The idea behind gene therapy for Rett syndrome is to deliver a normal copy of the MECP2 gene into cells, usually using a harmless virus as a carrier or vector. Because some cells may already produce MeCP2, and having too much of the protein can cause problems, it’s important to reach a fine balance of its levels.
These encouraging new preclinical data in wild-type mice indicate that TSHA-102, engineered with our miRARE technology, avoided overexpression [too much] of MeCP2 within cells already expressing MeCP2, while maintaining normal survival, neurobehavioral function and overall health.
Packaged within a virus called AAV9, TSHA-102 combines miniMECP2, a shorter but working version of MECP2, with miRARE, a technology that’s designed to allow the production of MeCP2 to be fine-tuned and avoid an excess of the protein.
In a company-sponsored study, researchers looked at how safe TSHA-102 is in mice and how well it works to ease symptoms mimicking those of Rett syndrome in patients. The team used two types of mice: wild-type mice and mice lacking MeCP2, which they called Mecp2–/Y.
Wild-type mice treated with TSHA-102 showed no signs of toxicity compared with those given a vehicle solution, which does not contain the therapy. There also wasn’t a reduction in survival or overall growth over 36 weeks, or about nine months. Bird scores, which measure symptoms of Rett syndrome, remained unchanged.
“These encouraging new preclinical data in wild-type mice indicate that TSHA-102, engineered with our miRARE technology, avoided overexpression [too much] of MeCP2 within cells already expressing MeCP2, while maintaining normal survival, neurobehavioral function and overall health,” said Sukumar Nagendran, MD, president and head of research and development at Taysha.
In Mecp2–/Y mice, treatment with THSA-102 restored normal growth or even led to growth that was faster than normal.
Survival in mice 4 times longer with THSA-102
Almost half of THSA-102-treated mice (47%) survived the 36-week study. Meanwhile, those animals treated with a placebo lived a median 8.1 weeks. This represents more than four times longer survival, the researchers noted.
The gene therapy candidate also improved Bird scores. Specifically, it delayed the average age of onset for severe clasping from about seven to 21 weeks and that of severely abnormal gait from about eight to 20 weeks.

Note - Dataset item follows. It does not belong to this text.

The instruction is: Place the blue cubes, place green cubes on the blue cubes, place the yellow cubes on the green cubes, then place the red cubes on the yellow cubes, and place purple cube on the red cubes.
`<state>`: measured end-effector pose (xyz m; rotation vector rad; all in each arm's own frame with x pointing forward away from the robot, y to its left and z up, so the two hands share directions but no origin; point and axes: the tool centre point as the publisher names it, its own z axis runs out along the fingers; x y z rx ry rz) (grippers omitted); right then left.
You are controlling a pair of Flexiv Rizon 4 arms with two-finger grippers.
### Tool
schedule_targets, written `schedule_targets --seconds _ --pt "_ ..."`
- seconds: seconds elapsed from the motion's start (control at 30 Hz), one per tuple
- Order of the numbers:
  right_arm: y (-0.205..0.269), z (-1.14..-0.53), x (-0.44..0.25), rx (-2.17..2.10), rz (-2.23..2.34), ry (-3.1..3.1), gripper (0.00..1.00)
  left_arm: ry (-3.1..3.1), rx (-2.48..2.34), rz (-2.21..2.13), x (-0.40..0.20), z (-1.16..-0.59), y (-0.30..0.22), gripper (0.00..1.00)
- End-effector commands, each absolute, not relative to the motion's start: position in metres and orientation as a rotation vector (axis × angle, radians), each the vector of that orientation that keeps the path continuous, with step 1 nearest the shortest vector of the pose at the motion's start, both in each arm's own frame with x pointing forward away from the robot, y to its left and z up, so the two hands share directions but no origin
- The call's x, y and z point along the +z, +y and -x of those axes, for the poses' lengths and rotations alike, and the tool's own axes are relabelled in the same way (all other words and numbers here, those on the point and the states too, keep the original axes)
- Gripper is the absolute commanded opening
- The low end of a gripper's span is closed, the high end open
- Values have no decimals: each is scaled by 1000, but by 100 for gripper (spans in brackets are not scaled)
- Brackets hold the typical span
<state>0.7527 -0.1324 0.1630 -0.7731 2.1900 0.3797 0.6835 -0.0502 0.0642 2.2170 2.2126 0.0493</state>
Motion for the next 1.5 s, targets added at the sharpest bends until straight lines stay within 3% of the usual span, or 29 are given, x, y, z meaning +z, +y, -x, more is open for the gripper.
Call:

“THSA-102 regulated expression of MECP2 in both normal and MECP2 deficient cells, which is critical given that Rett syndrome represents such a challenging case for human gene therapy because the therapeutic window for MECP2 transgene [therapeutic gene] expression is narrow,” Nagendran said.
Sinnett, who co-invented the miRARE technology, noted that “TSHA-102 pairs a therapeutic gene with miRARE, all within a single vector genome.”
“We are pleased that miRARE permitted efficacy in Mecp2–/Y mice without compromising safety in wild-type mice,” Sinnett said.
These preclinical data were presented at this year’s American Society of Gene and Cell Therapy (ASGCT) meeting, held May 16-20 in Los Angeles and virtually.
The presentation’s abstract was titled, “A Human-Ready Regulated AAV9/miniMECP2-miRARE Gene Therapy (TSHA-102) Improves Survival, Weight, and Behavior after Intracerebroventricular (ICV) Dosing in the Neonatal Knockout Rett (RTT) Mouse Model.”